An electric heater draws a current $4A$of and its element has a resistance of$40\Omega $. If the heater is switched on for $8$minutes, calculate the energy released in kilojoules.

Answer 1

Hint:
We know that when an appliance is switched on, it gets heated. Thus the energy released is in the form of heat. We know that heat dissipated by an object is a function of current and resistance and the time taken. Thus, we can obtain the energy released.

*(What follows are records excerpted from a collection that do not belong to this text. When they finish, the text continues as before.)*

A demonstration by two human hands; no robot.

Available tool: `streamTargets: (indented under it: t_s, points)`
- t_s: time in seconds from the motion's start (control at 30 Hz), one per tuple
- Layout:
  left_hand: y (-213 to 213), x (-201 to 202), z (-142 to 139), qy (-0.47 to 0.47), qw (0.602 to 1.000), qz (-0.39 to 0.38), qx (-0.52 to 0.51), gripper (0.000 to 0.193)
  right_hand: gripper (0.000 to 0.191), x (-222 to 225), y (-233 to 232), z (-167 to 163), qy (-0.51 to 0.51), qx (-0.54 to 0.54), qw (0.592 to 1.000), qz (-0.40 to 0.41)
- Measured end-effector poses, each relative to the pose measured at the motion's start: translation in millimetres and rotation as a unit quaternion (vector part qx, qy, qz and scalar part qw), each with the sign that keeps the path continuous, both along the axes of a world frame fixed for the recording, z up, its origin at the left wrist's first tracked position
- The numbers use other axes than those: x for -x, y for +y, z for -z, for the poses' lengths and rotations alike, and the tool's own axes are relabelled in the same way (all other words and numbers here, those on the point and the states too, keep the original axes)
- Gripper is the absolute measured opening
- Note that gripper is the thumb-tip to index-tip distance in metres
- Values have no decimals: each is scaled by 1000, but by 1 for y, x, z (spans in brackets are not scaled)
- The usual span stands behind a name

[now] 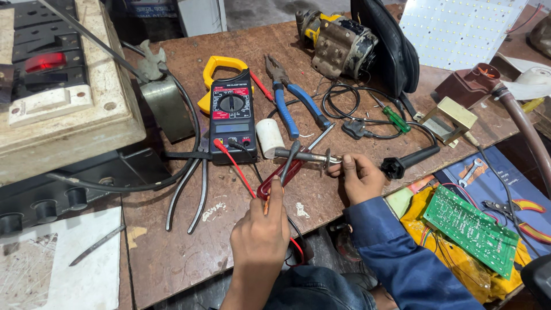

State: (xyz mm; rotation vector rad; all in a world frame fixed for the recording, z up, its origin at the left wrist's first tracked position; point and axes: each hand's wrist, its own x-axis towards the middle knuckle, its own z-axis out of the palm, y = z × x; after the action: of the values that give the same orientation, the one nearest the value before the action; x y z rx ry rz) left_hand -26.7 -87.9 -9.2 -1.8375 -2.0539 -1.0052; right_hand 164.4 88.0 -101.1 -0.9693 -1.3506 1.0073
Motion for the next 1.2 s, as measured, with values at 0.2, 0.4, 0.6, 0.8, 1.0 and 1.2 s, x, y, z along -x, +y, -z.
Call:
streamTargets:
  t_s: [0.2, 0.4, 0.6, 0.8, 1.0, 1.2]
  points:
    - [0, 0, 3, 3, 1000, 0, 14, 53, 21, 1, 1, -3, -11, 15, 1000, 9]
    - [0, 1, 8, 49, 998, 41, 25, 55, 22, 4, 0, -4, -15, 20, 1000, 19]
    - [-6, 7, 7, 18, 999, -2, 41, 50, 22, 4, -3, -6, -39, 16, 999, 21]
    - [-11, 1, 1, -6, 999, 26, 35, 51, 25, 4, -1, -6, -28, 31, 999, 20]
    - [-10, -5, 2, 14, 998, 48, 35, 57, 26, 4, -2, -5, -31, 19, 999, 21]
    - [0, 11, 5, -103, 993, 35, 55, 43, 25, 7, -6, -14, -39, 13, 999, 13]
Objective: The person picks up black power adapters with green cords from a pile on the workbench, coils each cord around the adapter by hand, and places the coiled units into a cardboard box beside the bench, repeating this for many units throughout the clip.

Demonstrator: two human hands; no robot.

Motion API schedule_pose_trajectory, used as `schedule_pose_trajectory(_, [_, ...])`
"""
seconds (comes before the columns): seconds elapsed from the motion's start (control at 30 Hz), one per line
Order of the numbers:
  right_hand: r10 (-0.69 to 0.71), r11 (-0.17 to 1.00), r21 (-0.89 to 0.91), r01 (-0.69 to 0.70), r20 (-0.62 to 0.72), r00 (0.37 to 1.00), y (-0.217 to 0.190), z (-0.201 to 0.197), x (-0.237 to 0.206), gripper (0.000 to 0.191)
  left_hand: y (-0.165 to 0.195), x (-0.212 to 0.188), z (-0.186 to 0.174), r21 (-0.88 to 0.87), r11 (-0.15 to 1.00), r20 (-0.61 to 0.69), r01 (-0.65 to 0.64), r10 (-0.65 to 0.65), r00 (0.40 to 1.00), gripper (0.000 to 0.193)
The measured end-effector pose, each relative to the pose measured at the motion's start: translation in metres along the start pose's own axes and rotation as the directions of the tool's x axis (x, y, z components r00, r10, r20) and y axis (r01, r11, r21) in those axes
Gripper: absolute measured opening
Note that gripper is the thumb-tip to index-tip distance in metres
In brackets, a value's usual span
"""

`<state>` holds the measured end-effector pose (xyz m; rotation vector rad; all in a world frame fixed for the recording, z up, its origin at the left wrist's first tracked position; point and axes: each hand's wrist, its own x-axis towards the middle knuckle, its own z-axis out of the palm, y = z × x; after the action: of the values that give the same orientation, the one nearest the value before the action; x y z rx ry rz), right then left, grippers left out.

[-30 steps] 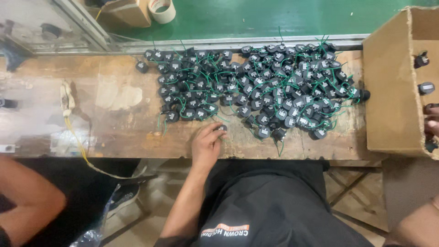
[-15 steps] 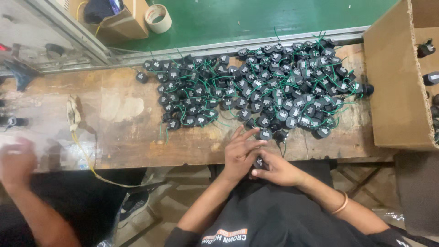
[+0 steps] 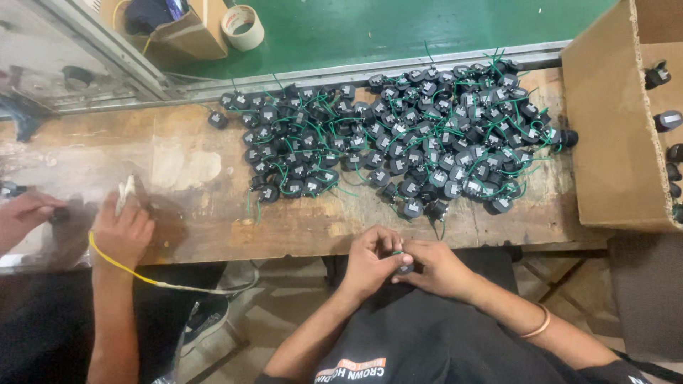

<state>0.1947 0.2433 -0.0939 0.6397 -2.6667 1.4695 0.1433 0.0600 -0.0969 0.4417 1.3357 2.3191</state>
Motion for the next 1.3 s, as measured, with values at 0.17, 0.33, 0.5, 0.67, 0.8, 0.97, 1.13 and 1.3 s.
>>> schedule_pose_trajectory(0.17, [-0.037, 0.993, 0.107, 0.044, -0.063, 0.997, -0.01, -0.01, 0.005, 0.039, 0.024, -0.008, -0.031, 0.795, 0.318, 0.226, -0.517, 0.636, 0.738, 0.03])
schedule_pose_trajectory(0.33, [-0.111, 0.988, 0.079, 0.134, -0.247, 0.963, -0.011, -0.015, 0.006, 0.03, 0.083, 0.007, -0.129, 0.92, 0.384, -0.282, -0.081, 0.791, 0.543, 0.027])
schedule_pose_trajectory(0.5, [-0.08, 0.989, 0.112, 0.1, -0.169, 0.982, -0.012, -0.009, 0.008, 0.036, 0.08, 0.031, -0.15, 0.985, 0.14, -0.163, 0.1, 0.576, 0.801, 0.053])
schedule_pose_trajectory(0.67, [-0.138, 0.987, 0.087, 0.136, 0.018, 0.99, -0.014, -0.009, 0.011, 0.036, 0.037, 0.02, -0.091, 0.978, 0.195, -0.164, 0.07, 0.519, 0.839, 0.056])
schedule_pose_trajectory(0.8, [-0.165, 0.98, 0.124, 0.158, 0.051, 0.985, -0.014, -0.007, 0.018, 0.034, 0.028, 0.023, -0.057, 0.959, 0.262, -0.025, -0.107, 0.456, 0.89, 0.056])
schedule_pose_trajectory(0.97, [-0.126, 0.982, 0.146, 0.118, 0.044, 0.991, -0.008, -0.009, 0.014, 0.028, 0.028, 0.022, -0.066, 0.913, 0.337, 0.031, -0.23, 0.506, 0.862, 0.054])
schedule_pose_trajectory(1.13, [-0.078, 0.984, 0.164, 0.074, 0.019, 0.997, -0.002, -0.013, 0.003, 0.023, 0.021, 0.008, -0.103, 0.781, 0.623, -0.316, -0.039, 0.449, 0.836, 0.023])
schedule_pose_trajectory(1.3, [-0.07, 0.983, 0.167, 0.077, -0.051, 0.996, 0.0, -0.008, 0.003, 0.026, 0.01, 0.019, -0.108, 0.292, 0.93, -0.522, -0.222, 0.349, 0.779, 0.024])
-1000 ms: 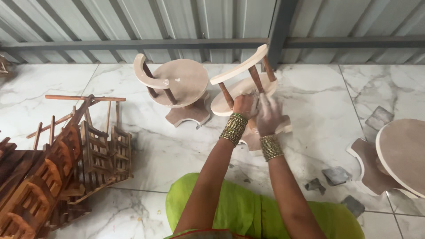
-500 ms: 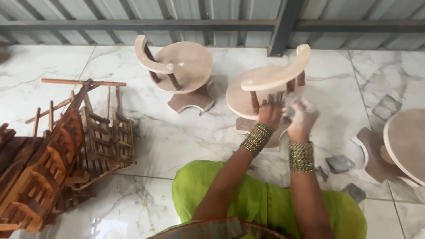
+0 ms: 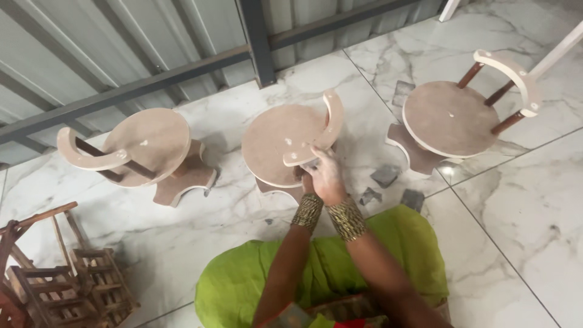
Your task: The person sits on the floor and smooths small wooden stool components, rubbing a sanding block over the round seats and curved backrests and working a white paste into the surfaces by hand. They turn the parts over and set finished pieces aside with the other completed stools.
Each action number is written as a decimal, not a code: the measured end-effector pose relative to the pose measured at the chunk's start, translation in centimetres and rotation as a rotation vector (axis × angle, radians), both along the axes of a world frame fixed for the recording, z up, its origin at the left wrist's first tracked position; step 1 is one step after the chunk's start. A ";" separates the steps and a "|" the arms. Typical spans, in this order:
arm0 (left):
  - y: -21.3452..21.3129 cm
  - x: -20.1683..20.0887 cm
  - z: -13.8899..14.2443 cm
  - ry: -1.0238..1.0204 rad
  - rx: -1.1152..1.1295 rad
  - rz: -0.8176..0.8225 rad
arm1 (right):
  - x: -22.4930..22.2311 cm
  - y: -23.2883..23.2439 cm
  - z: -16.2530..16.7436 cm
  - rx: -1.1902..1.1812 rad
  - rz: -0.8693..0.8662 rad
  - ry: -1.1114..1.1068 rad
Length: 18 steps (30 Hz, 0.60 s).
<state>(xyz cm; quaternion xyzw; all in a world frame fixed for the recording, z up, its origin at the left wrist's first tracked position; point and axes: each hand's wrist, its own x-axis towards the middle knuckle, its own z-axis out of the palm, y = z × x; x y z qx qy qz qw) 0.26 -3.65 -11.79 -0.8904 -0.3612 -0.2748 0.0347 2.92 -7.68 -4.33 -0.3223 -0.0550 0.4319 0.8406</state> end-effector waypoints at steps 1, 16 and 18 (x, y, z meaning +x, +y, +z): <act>-0.3 -0.6 -0.3 0.004 0.002 -0.056 | -0.4 0.5 0.2 -0.019 -0.019 -0.020; 1.3 -10.6 -2.5 -0.299 -0.735 -0.206 | 19.8 14.7 3.8 -0.091 -0.118 -0.155; 2.5 -10.4 -1.9 -0.370 -0.346 -0.287 | 23.4 16.7 4.3 -0.042 -0.141 -0.474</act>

Complete Step-By-Step Solution:
We know, in the question is given that the:
Resistance of the electric heater is $40\Omega $
Current drawn by it $4A$
We know that electrical heating is a process in which electrical energy is converted to heat energy. We know that, as the appliance draws current, it gets heated.
We know, heat dissipated is formulated as:
$H = {i^2}Rt$
Where,
$H$is the amount of heat dissipated
$i$ is the amount of current flowing through the appliance
\[t\] is the time through which the appliance is heated.
The time given is in minutes, so we need to convert it in seconds.
Thus time becomes, \[8 \times 60s = 240s\]
Now, putting the values, we obtain:
Thus, we obtain:
\[H = 16 \times 40 \times 240J = 153600J\]
But, in the question, we need the answer in kilo-joules, therefore, dividing the obtained value by \[1000\]:
Therefore, we obtain:
\[H = \dfrac{{153600}}{{1000}}KJ = 153.6KJ\]
This is the required solution.

Note:
We often come across a similar term called power when we discuss heat and energy. Power is related to the energy dissipated. We define energy as the one that brings in the change and power is defined as the rate of change of energy.